Mouse striatal synaptosomes preloaded with [3H]MPP+, a substrate for the DAT, were superfused using a superfusion system. [3H]MPP+ release was induced by the addition of 3 µM D-amphetamine. Superfusates were collected and quantified using a szintillation counter. Immunoblots and [3H]CFT binding experiments were used to assess DAT protein expression levels. Uptake assays were performed in striatal synaptosomes using [3H]MPP+ as substrate. For non-specific uptake we used the DAT-inhibitor mazindol.

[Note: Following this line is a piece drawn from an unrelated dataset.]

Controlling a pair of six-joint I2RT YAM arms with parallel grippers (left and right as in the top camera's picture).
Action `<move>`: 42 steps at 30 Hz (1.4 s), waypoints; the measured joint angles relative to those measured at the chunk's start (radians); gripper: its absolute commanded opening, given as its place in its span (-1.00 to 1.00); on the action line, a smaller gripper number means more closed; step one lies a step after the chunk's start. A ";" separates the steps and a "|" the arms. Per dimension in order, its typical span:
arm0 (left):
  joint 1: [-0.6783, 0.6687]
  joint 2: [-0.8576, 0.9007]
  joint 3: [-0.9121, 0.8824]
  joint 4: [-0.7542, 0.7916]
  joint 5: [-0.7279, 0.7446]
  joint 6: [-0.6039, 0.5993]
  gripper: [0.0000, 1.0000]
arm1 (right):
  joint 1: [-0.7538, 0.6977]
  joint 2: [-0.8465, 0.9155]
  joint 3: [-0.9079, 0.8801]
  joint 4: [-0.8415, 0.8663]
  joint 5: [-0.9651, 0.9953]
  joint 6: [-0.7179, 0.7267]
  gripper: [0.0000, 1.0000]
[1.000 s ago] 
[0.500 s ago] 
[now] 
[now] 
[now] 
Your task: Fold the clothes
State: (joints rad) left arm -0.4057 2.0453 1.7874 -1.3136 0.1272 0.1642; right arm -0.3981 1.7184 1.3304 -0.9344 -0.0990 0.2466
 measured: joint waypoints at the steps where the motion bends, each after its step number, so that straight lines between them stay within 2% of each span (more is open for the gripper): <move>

Both pharmacological inhibition of CamKIIa or genetic ablation of CaMKIIa function (in CaMKIIa knock-out and AS mice) reduces amphetamine-induced reverse transport in the DAT. As CaMKIIa is one of the brain’s most abundant proteins involved in a plethora of regulatory processes it is not possible to pharmacologically target it in human AS patients. However, the DAT would be a possible target also for these patients and it might be promising to further investigate potential DAT influencing medications to treat Angelman syndrome.
Pharmacologic inhibition of CamKIIa as well as genetic knock-out or activity-downregulation of CamKIIa reduce amphetamine-induced reverse transport in the DAT.